### WHAT YOU ARE ASKED TO DO
Task for the listing below: copy it out in full, exactly.

******************************

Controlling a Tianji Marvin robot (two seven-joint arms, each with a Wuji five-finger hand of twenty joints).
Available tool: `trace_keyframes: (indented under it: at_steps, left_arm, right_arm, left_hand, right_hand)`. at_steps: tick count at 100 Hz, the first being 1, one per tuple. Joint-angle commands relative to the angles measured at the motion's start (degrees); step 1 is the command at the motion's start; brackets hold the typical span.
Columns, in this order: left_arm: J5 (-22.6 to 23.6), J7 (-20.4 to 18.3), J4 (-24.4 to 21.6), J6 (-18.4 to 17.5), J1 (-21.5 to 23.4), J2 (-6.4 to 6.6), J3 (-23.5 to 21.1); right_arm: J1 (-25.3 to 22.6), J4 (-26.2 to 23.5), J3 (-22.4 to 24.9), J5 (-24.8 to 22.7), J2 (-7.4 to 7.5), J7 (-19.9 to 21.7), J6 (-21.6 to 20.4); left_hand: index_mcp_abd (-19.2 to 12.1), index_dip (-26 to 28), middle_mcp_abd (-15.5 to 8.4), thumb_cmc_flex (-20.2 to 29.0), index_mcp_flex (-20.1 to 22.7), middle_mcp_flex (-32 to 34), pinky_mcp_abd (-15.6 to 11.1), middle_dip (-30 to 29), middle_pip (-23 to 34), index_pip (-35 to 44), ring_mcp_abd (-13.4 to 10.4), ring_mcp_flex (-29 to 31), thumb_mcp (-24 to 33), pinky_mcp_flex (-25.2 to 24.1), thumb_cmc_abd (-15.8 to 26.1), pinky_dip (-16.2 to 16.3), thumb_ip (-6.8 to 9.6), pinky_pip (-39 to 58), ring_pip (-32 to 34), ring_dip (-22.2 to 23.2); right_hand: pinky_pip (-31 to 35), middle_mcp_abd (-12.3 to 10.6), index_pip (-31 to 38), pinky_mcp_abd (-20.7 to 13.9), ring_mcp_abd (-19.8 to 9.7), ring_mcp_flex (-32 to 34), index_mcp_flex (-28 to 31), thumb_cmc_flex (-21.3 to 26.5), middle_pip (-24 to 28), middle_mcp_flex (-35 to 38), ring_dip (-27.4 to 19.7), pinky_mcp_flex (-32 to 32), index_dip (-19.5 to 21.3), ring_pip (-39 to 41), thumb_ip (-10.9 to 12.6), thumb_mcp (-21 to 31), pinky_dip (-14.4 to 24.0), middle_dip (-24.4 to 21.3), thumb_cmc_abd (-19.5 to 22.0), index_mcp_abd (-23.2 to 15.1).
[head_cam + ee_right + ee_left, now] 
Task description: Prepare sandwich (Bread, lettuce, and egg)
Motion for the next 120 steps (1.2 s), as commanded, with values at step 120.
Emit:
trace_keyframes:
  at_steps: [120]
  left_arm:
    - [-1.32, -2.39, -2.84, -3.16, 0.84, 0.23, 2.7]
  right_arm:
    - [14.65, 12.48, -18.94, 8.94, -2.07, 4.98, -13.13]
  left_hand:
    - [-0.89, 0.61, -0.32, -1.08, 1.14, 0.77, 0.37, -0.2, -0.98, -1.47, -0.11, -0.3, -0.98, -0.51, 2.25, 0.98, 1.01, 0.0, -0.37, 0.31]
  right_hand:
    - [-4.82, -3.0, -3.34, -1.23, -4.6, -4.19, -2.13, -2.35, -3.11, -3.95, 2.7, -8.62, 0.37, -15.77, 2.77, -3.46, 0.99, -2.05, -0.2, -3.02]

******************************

### COMPLETED EXERCISE
Controlling a Tianji Marvin robot (two seven-joint arms, each with a Wuji five-finger hand of twenty joints).
Available tool: `trace_keyframes: (indented under it: at_steps, left_arm, right_arm, left_hand, right_hand)`. at_steps: tick count at 100 Hz, the first being 1, one per tuple. Joint-angle commands relative to the angles measured at the motion's start (degrees); step 1 is the command at the motion's start; brackets hold the typical span.
Columns, in this order: left_arm: J5 (-22.6 to 23.6), J7 (-20.4 to 18.3), J4 (-24.4 to 21.6), J6 (-18.4 to 17.5), J1 (-21.5 to 23.4), J2 (-6.4 to 6.6), J3 (-23.5 to 21.1); right_arm: J1 (-25.3 to 22.6), J4 (-26.2 to 23.5), J3 (-22.4 to 24.9), J5 (-24.8 to 22.7), J2 (-7.4 to 7.5), J7 (-19.9 to 21.7), J6 (-21.6 to 20.4); left_hand: index_mcp_abd (-19.2 to 12.1), index_dip (-26 to 28), middle_mcp_abd (-15.5 to 8.4), thumb_cmc_flex (-20.2 to 29.0), index_mcp_flex (-20.1 to 22.7), middle_mcp_flex (-32 to 34), pinky_mcp_abd (-15.6 to 11.1), middle_dip (-30 to 29), middle_pip (-23 to 34), index_pip (-35 to 44), ring_mcp_abd (-13.4 to 10.4), ring_mcp_flex (-29 to 31), thumb_mcp (-24 to 33), pinky_mcp_flex (-25.2 to 24.1), thumb_cmc_abd (-15.8 to 26.1), pinky_dip (-16.2 to 16.3), thumb_ip (-6.8 to 9.6), pinky_pip (-39 to 58), ring_pip (-32 to 34), ring_dip (-22.2 to 23.2); right_hand: pinky_pip (-31 to 35), middle_mcp_abd (-12.3 to 10.6), index_pip (-31 to 38), pinky_mcp_abd (-20.7 to 13.9), ring_mcp_abd (-19.8 to 9.7), ring_mcp_flex (-32 to 34), index_mcp_flex (-28 to 31), thumb_cmc_flex (-21.3 to 26.5), middle_pip (-24 to 28), middle_mcp_flex (-35 to 38), ring_dip (-27.4 to 19.7), pinky_mcp_flex (-32 to 32), index_dip (-19.5 to 21.3), ring_pip (-39 to 41), thumb_ip (-10.9 to 12.6), thumb_mcp (-21 to 31), pinky_dip (-14.4 to 24.0), middle_dip (-24.4 to 21.3), thumb_cmc_abd (-19.5 to 22.0), index_mcp_abd (-23.2 to 15.1).
[head_cam + ee_right + ee_left, now] 
Task description: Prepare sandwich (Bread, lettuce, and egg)
Motion for the next 120 steps (1.2 s), as commanded, with values at step 120.
Emit:
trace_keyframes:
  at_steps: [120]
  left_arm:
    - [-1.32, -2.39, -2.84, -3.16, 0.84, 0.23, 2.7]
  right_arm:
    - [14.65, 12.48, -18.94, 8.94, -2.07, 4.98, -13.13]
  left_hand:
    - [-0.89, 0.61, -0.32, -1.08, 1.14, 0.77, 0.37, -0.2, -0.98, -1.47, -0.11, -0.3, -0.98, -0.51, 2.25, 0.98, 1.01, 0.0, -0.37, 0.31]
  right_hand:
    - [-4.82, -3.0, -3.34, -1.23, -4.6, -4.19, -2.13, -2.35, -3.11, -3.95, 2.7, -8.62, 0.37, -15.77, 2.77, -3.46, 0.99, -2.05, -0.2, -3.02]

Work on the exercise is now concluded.